DATASET EXCERPTS Start Marker
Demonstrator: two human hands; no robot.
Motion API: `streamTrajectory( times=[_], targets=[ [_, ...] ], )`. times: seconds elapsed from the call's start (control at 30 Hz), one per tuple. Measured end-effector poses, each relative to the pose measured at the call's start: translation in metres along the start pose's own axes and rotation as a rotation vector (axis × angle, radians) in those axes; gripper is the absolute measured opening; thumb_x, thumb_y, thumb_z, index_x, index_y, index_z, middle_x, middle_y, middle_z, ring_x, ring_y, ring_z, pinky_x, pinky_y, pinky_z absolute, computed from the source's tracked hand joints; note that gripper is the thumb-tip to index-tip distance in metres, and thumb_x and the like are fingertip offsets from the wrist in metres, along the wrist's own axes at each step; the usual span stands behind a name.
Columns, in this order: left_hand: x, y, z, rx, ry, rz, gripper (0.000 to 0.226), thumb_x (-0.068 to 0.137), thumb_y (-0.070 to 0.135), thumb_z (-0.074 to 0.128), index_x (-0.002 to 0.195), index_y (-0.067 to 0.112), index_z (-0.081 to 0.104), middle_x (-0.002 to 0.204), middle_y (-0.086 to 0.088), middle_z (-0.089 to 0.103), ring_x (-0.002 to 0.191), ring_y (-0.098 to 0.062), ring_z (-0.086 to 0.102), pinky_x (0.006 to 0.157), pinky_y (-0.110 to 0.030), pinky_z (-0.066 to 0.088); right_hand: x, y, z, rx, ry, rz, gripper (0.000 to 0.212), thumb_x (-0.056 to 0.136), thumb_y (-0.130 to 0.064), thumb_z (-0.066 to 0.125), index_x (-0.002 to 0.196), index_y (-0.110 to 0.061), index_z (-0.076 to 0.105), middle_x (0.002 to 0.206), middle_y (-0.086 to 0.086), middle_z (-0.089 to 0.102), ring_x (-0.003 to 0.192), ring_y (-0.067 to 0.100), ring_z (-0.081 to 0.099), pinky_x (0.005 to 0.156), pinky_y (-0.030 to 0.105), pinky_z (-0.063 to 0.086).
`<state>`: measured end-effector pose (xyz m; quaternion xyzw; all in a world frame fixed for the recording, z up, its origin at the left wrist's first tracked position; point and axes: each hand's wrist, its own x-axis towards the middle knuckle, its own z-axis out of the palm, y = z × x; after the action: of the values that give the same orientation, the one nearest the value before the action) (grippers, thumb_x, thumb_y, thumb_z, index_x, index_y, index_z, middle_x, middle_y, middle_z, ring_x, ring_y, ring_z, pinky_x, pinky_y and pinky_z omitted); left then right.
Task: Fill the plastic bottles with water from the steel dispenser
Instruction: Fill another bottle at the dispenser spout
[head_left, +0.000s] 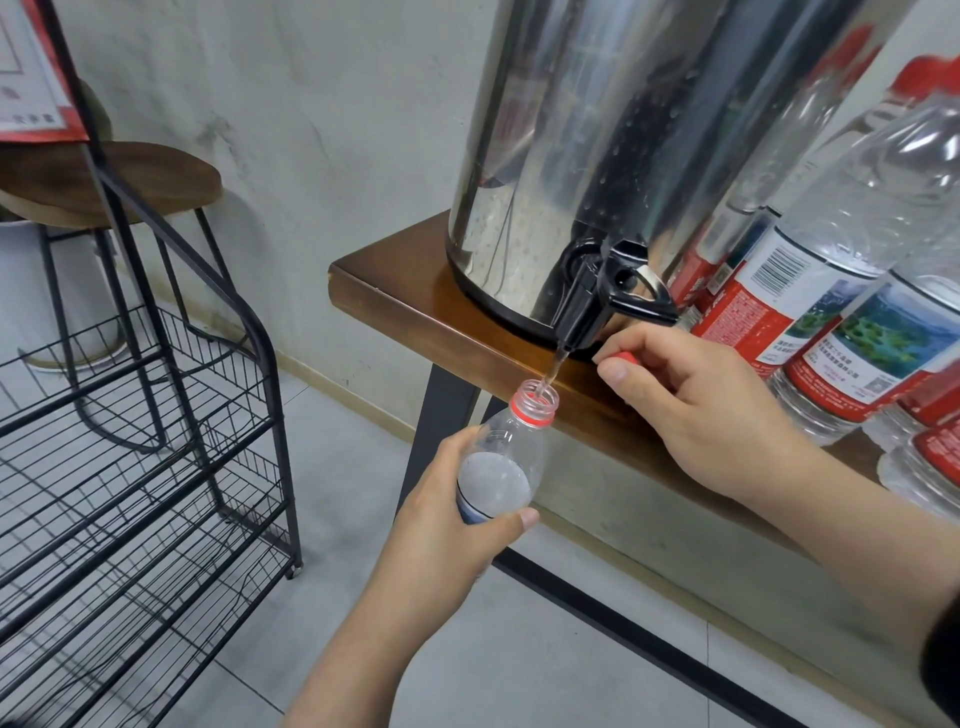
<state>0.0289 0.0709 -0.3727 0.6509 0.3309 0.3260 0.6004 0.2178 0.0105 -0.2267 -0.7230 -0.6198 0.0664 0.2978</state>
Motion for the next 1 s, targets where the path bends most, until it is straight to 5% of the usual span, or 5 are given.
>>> streamTrajectory(
  times=[0.8,1.0],
  targets=[
    [-0.0003,-0.0031,-0.0014,0.009,0.011,0.006,0.07,0.08,0.031,0.086,0.13,0.055,0.045,0.12,0.029,0.059,0.109,0.013,0.055,0.077,-0.002,0.046,-0.0003,0.0,0.0,0.013,0.001,-0.007,0.036,0.081,-0.071,0.046,0.096,-0.043,0.063,0.084,-0.001,0.067,0.076,0.019,0.061,0.071,0.033,0.047],
    [-0.0004,-0.0026,-0.0012,0.012,0.008,0.002,0.07,0.08,0.031,0.086,0.131,0.054,0.045,0.121,0.029,0.059,0.113,0.005,0.057,0.078,-0.002,0.047,-0.0005,-0.0002,-0.0001,0.005,0.0,-0.003,0.038,0.081,-0.07,0.045,0.094,-0.04,0.065,0.083,-0.001,0.067,0.076,0.019,0.061,0.071,0.032,0.046]
  ],
)
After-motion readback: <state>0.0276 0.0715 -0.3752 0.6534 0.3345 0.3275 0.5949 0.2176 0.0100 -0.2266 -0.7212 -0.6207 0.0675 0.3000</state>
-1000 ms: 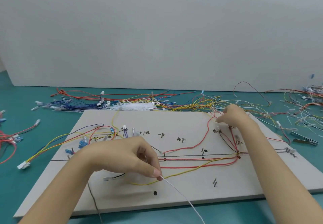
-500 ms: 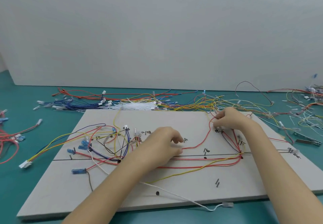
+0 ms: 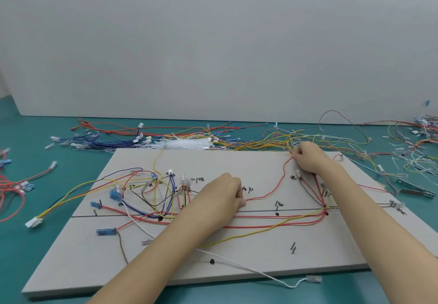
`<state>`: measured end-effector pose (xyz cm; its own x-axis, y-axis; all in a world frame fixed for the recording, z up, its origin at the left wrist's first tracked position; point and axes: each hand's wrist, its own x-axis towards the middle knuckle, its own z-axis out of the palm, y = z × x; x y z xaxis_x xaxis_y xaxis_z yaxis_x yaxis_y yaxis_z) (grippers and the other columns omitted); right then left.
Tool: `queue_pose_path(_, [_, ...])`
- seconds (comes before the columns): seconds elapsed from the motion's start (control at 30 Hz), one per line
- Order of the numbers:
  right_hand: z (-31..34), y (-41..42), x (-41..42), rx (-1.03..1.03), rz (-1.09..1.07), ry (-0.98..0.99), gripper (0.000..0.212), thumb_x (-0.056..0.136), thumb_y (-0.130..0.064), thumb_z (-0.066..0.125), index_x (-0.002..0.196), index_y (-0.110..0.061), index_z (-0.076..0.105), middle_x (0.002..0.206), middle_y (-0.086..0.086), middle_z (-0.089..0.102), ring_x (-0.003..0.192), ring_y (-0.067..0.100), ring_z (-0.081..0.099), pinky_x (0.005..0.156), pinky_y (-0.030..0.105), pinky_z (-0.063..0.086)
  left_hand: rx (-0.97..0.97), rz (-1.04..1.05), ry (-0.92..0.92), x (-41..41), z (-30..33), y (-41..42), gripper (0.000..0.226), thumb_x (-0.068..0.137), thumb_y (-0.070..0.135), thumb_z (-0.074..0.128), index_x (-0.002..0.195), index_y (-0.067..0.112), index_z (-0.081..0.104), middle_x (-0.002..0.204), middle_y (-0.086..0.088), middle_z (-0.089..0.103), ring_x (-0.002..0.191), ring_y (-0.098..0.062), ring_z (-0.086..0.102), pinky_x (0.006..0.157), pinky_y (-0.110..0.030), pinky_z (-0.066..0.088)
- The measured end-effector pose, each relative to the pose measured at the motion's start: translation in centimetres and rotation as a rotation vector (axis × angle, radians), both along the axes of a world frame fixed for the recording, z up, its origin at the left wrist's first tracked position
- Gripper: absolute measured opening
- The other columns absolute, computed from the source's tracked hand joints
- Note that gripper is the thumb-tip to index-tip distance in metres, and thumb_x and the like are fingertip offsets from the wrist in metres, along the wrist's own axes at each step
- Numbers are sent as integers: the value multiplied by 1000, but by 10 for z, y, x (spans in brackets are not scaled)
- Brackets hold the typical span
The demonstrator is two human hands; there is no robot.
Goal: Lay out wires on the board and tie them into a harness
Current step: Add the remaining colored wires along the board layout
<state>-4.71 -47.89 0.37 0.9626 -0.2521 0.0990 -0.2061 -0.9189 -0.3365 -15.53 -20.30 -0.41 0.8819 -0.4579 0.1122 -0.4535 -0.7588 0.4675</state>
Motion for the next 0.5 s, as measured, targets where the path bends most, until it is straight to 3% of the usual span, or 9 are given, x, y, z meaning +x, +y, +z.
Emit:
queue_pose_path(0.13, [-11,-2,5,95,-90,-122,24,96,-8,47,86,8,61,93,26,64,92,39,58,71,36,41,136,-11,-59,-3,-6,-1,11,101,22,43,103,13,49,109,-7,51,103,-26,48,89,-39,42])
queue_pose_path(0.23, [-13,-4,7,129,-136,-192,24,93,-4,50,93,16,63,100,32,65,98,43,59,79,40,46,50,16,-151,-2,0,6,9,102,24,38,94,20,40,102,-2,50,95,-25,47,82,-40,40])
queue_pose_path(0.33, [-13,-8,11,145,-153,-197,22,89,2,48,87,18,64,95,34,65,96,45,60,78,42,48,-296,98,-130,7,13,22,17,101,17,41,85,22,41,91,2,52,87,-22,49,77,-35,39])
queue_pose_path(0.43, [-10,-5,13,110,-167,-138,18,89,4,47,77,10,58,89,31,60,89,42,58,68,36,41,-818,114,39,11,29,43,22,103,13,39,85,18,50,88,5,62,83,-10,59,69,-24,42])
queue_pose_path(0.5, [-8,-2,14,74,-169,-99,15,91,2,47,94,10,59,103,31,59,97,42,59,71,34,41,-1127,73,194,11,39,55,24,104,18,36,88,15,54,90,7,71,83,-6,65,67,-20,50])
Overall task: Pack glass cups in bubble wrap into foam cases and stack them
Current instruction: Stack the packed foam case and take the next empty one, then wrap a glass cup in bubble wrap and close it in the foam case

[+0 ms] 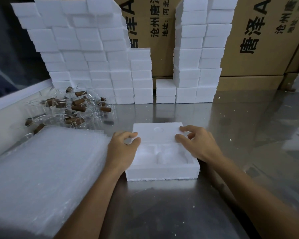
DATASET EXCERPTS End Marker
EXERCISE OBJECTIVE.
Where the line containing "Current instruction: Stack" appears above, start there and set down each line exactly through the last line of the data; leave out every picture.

WRITTEN ANSWER.
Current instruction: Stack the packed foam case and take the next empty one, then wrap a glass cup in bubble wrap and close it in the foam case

[+0 ms] 

Nothing further is needed to complete this exercise.